小学校になると、いわゆる通信教材として勉強がメインになる。いっちゃんは、特に楽しむでもなく嫌がるでもなく、言われるがままに毎日通信教材で勉強した。そのうち、親の私が、丸つけが面倒になって、自動で丸つけをしてくれるタブレットタイプへとプラン変更した。それからは、勉強するほどポイントが貯められて、そのポイントでレアカードと交換したり、ミニゲームができるご褒美があって、それが楽しくて続けているようだった。

いっちゃんの成績は、悪くはないが、ずば抜けて良いわけでもない。気まぐれに難しめのドリルを買ってやらせて見ると、応用問題が見事にできなかった。漢字もだいたい出来ているけれど、100点はとれない。その自分の出来ていない隙間を一人で埋めるのは、いっちゃんにはちょっと難しいのだな、と思った。

もう10歳だもんね。そろそろ塾かな…。いっちゃんに話すと、「塾には行ってみたいけど、通信教材は、ゲームとか漫画が面白いから、やめるの嫌だなあ」と言った。しかし、毎月の料金を見せて「ゲームと漫画のためだけに、これだけ払うのもったいなくない?」と聞くと、すぐに「前言撤回!」と言ったので、私はついに退会の決心をした。

退会は電話でしかできなかったので、コールセンターに電話。「よろしければ、退会の理由をお聞かせいただけますか」とのことなので、そのまま正直に話す。「ありがとうございました。これで手続きは終了です。他にご質問はありますか?」「はい。あの、幼稚園の前からずっとお世話になっておりまして。長い間本当にありがとうございました」。そのまま電話を切ったが、もう言う前に泣いていた。声を震わせないようにするのに精一杯だった。「おかあさん!泣くところじゃないから!」いっちゃんは、テレビでもなんでも、すぐに泣く私に慣れている。

そのまま、近所の塾に見学に行き、体験授業も受けてきた。「楽しかったよー!」いっちゃんが元気に帰ってきて、ほっとした。このまま、どこかの塾に行くようになるかもしれない。

ああ、長かったなあ、しまっじお…。下の2人がいっちゃんのお下がりの教材で遊んでいるから、しまじろうはまだ現役だ。でも、いっちゃんの退会により、とりあえず関係は絶たれた。

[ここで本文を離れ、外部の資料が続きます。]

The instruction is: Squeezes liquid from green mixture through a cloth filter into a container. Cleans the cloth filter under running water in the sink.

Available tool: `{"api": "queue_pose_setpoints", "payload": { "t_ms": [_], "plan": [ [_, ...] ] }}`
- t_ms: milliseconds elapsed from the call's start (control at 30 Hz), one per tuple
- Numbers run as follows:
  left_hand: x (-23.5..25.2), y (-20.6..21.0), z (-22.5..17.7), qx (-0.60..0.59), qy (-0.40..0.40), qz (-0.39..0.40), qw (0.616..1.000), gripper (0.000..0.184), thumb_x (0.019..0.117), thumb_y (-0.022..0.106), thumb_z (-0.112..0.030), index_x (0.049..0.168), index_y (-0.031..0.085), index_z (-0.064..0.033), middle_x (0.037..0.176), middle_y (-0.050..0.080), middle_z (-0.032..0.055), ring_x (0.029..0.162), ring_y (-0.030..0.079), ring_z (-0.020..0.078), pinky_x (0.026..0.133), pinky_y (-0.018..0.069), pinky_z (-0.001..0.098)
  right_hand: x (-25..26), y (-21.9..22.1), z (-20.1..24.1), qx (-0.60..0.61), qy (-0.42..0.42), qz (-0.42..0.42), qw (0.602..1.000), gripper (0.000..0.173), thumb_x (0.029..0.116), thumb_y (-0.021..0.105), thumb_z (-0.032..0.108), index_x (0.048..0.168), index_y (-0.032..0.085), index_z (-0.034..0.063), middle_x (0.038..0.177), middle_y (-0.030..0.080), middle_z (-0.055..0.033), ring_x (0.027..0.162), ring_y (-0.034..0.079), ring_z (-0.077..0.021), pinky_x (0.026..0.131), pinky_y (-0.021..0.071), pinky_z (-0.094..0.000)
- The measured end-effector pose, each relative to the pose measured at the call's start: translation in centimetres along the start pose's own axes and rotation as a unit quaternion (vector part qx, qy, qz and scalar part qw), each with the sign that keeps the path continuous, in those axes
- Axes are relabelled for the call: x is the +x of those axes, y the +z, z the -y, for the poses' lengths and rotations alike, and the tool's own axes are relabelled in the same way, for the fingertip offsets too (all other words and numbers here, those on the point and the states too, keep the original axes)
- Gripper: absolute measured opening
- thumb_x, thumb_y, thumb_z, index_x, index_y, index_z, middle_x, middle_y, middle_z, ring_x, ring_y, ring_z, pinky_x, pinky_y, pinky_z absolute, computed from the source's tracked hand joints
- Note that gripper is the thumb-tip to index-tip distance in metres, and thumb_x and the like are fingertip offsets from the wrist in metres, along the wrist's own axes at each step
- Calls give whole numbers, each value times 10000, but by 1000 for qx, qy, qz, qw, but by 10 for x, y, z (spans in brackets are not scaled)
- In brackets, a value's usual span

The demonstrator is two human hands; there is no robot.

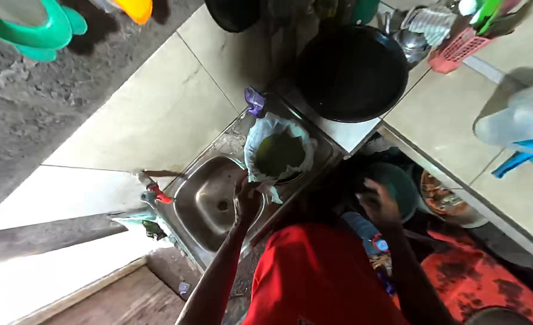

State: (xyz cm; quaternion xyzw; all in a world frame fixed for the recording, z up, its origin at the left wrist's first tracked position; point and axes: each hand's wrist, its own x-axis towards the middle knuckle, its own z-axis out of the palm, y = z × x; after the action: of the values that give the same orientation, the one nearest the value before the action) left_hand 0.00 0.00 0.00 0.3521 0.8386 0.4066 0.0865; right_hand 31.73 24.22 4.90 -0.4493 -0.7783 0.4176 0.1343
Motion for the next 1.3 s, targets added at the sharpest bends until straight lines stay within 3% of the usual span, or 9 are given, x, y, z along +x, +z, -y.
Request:
{"api": "queue_pose_setpoints", "payload": {
  "t_ms": [200, 467, 567, 667, 733, 867, 967, 1167, 1300],
  "plan": [
    [-1, 12, 4, -94, -24, -44, 994, 165, 927, 683, -160, 993, 750, -24, 1334, 630, 160, 1225, 619, 224, 1027, 541, 396, 130, 67, 69, -217, -257, 171, 926, 513, 900, 775, 312, 1395, 641, 326, 1577, 444, -101, 1305, 572, -331, 940, 564, -574],
    [15, 10, 14, -159, -90, -75, 980, 119, 851, 725, -96, 940, 720, -17, 1068, 735, 90, 952, 716, 136, 835, 614, 335, 166, 77, 50, -44, -299, 123, 945, 70, 887, 717, -4, 956, 729, -9, 1318, 630, -182, 1175, 648, -296, 1006, 561, -450],
    [31, -1, 21, -183, -114, -42, 976, 361, 822, 701, -32, 1162, 587, 6, 898, 686, 50, 765, 665, 101, 715, 588, 304, 194, 70, 52, -34, -260, 159, 952, 148, 937, 720, 79, 1037, 686, -25, 1421, 593, -168, 1222, 642, -266, 1045, 540, -432],
    [57, -21, 27, -165, -153, 81, 971, 848, 856, 654, -20, 1592, 251, -135, 893, 676, 67, 758, 659, 140, 741, 582, 352, 217, 65, 58, -34, -210, 200, 956, 374, 948, 748, 141, 1281, 646, 4, 1133, 709, -146, 957, 709, -241, 900, 593, -448],
    [75, -34, 23, -138, -167, 149, 965, 884, 894, 625, -9, 1642, 181, -169, 933, 676, 96, 782, 644, 168, 757, 565, 379, 226, 64, 67, -37, -182, 217, 958, 233, 936, 770, 161, 1101, 678, 24, 991, 715, -133, 846, 706, -250, 807, 600, -480],
    [104, -47, 13, -66, -183, 205, 959, 367, 947, 612, 3, 1308, 654, -45, 1103, 707, 156, 938, 683, 224, 875, 566, 444, 247, 70, 80, -1, -163, 243, 956, 466, 911, 799, 163, 1300, 572, 44, 972, 704, -137, 831, 702, -244, 784, 611, -461],
    [110, -44, 13, -3, -186, 193, 963, 135, 926, 644, -10, 1045, 706, -2, 934, 697, 162, 829, 675, 260, 798, 559, 495, 259, 73, 87, 14, -159, 290, 944, 749, 938, 757, 121, 1588, 388, 151, 993, 689, -184, 767, 664, -271, 735, 590, -477],
    [90, -29, 25, -22, -56, 69, 996, 47, 813, 687, 17, 827, 650, -9, 1449, 552, 138, 1325, 547, 246, 1069, 499, 445, 283, 86, 67, -26, -291, 277, 915, 156, 919, 765, 122, 992, 705, -3, 1018, 708, -157, 950, 699, -267, 895, 579, -482],
    [81, -22, 18, -83, -65, 39, 994, 96, 826, 719, -12, 797, 627, -20, 1230, 691, 127, 1124, 672, 208, 935, 573, 419, 282, 88, 58, 8, -310, 284, 907, 160, 923, 733, 96, 979, 655, -31, 1047, 690, -173, 991, 684, -261, 912, 567, -461]
  ]
}}
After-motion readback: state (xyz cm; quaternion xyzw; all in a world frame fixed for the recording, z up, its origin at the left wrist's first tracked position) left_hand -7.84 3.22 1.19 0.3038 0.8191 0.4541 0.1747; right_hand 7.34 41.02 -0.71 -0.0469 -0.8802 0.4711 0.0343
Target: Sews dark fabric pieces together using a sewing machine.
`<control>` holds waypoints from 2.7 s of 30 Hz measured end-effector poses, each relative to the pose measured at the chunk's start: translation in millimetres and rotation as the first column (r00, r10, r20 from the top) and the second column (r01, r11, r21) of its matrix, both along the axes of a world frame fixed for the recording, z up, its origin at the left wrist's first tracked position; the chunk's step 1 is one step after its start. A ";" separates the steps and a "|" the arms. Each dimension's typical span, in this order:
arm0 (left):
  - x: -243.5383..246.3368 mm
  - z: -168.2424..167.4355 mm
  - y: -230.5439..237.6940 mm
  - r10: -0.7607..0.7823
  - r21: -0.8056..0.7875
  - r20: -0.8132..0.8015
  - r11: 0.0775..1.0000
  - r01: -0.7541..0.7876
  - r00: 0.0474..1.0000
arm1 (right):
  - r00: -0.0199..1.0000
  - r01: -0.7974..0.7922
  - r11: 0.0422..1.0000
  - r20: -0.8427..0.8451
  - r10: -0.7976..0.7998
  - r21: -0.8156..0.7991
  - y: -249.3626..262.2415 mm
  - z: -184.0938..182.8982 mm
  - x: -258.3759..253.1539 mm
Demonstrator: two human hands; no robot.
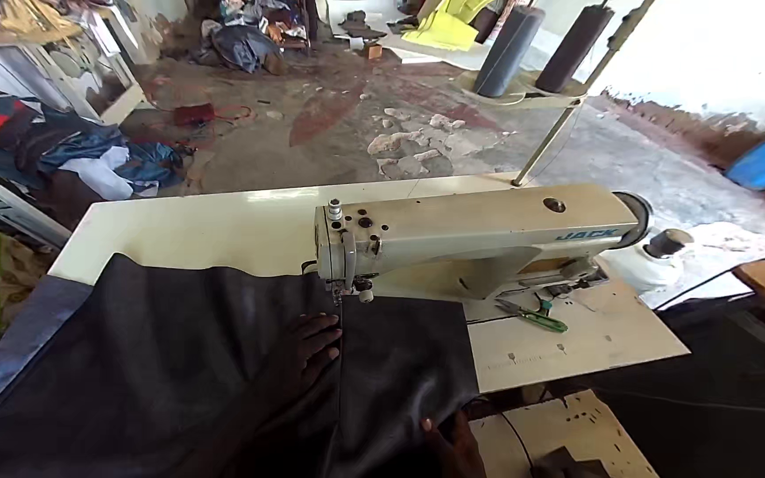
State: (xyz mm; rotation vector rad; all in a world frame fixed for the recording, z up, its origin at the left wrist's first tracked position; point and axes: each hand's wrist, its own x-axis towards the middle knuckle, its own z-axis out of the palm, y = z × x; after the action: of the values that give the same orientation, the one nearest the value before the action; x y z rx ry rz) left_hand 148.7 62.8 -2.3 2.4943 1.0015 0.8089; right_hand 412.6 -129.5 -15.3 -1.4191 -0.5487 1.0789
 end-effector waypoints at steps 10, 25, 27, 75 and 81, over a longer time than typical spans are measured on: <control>12.8 16.6 -5.8 0.055 -0.017 -0.303 0.998 -0.064 0.952 | 0.962 -0.204 0.956 -0.138 0.236 0.211 32.6 84.7 63.0; 2.2 8.7 -12.5 0.021 -0.050 -0.223 0.998 -0.033 0.975 | 0.058 -0.801 0.577 0.937 0.343 -0.162 121.9 74.3 2.1; 0.2 11.0 -14.7 0.006 -0.021 -0.219 1.000 -0.011 0.976 | -0.066 -0.838 0.498 0.947 0.315 -0.224 146.4 48.9 -3.8; -4.7 9.1 8.7 -0.010 0.101 -0.171 0.995 0.028 0.985 | -0.158 -0.874 0.429 0.969 0.193 -0.228 174.2 30.3 11.5; -5.5 10.6 13.1 -0.014 0.080 -0.156 0.996 0.026 0.988 | -0.174 -0.887 0.398 0.967 0.185 -0.235 183.0 32.9 19.0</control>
State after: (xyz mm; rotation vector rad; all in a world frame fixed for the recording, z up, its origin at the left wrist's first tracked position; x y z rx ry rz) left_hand 143.2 75.9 8.3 2.6672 1.0107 0.6710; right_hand 431.6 53.5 17.6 -1.0038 -2.6221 0.3014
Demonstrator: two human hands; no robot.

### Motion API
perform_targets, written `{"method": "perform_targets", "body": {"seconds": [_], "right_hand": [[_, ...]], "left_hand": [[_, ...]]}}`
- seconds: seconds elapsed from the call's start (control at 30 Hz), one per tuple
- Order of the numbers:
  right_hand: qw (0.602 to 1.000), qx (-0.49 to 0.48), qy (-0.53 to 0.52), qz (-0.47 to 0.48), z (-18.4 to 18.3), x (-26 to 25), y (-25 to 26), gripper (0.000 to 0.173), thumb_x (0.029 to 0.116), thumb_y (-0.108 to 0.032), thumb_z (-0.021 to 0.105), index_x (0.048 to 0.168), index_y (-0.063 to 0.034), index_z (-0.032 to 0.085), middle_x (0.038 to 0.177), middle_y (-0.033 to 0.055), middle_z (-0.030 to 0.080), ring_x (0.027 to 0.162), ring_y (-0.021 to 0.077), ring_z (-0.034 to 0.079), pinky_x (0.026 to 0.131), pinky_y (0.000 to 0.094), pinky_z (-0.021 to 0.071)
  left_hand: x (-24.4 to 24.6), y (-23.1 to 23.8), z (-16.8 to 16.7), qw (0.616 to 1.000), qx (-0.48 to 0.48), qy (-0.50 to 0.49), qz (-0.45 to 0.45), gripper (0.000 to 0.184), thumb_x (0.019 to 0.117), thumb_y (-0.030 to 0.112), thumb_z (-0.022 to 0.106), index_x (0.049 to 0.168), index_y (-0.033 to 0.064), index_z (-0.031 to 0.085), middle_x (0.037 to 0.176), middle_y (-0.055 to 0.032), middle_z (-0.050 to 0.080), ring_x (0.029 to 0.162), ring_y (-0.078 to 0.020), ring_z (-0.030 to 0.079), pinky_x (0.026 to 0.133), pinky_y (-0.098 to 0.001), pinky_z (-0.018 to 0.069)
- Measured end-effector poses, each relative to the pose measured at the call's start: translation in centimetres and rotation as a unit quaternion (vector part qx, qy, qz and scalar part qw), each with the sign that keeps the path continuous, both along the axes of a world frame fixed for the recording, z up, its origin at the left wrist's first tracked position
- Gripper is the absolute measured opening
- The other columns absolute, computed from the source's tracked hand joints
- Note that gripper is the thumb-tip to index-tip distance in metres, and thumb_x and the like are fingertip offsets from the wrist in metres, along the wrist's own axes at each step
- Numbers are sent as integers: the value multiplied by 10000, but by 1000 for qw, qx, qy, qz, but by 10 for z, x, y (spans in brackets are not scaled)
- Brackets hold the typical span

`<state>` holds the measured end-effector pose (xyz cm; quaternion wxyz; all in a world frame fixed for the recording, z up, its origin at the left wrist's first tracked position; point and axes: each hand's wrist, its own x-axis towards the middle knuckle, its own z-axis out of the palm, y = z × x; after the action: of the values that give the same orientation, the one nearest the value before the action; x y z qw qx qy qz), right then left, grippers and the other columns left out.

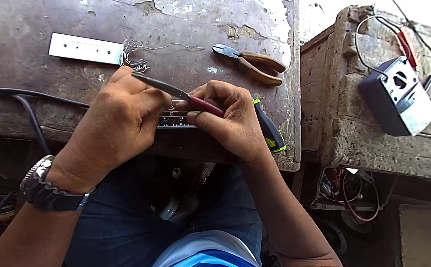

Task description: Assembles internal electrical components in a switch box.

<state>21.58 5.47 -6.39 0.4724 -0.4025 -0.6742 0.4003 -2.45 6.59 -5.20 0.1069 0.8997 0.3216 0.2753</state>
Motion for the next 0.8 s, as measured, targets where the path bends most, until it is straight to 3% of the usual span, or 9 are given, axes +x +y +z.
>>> {"method": "perform_targets", "body": {"seconds": [0.1,0.17,0.23,0.3,0.37,0.5,0.57,0.63,0.8], "right_hand": [[997,24,70,-27,1,2,-2,144,937,-88,705,853,-4,623,817,89,681,669,105,613,568,242,489],[994,48,82,-45,5,7,-5,207,966,-141,711,841,-15,604,762,55,636,612,69,545,538,219,441],[997,59,15,-45,18,18,-13,229,994,-182,679,833,-47,589,728,17,618,578,39,508,508,195,401],[993,49,-98,-38,37,25,-25,244,1006,-192,659,816,-71,565,657,-24,489,511,34,426,437,174,331],[977,36,-209,-39,48,30,-32,248,987,-255,687,810,-105,602,649,-46,499,521,40,446,443,201,347],[925,46,-367,-84,50,34,-40,287,986,-367,661,782,-172,608,698,-65,494,580,63,463,495,271,356],[917,42,-387,-88,49,36,-41,272,984,-379,655,800,-179,638,760,-62,533,613,61,491,505,272,379],[918,41,-385,-91,46,37,-43,269,981,-376,660,800,-178,638,766,-62,534,613,56,489,501,268,375],[918,41,-382,-99,38,36,-46,275,988,-369,645,788,-181,628,754,-62,537,610,57,492,498,273,367]], "left_hand": [[1,2,0,1000,-13,11,11,255,1016,146,521,1085,60,752,921,-93,609,947,-268,563,820,-404,432],[2,2,-1,1000,-14,8,14,262,1017,152,518,1090,61,751,919,-95,612,949,-274,567,821,-410,436],[3,3,-1,1000,-14,3,16,262,1010,150,514,1079,58,750,922,-98,629,953,-281,582,834,-421,446],[3,2,0,1000,-20,1,22,256,1000,151,515,1077,49,737,947,-105,659,955,-280,604,848,-426,458],[2,1,2,999,-34,4,39,235,994,182,535,1068,53,718,982,-98,682,960,-264,625,851,-421,478],[5,-5,2,994,-56,-25,86,187,964,219,601,988,96,740,945,-75,635,868,-215,591,754,-380,459],[8,-8,3,990,-71,-38,118,166,944,235,631,974,117,744,1077,-89,566,868,-169,577,726,-310,486],[13,-11,5,986,-82,-43,136,144,928,228,641,939,119,735,1164,-103,544,914,-166,581,749,-300,501],[21,-14,7,987,-72,-12,145,119,916,159,614,849,83,677,1059,-115,602,908,-225,598,742,-375,486]]}}
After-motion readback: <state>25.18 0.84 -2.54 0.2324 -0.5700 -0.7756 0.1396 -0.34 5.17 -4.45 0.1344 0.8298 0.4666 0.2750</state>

いっちゃんがここまで大きくなるまでの、この長い長い年月をずっとしまじろうが伴走していたかと思うと、一つの時代が終わったような気がする。そして初めての子育てで何も分からなかった自分が、しまじろうを憎々しく思ったり、しまじろうに助けられたりしていた、そういう一つ一つの思い出に泣けてしまうのだ。

さよなら、しまっじお。ありがとう、しまっじお。

あと。

「中学の勉強って難しい、でも、自宅学習30分で完璧に!」っていう販促の漫画、これからずっと届くようになるんだなあー。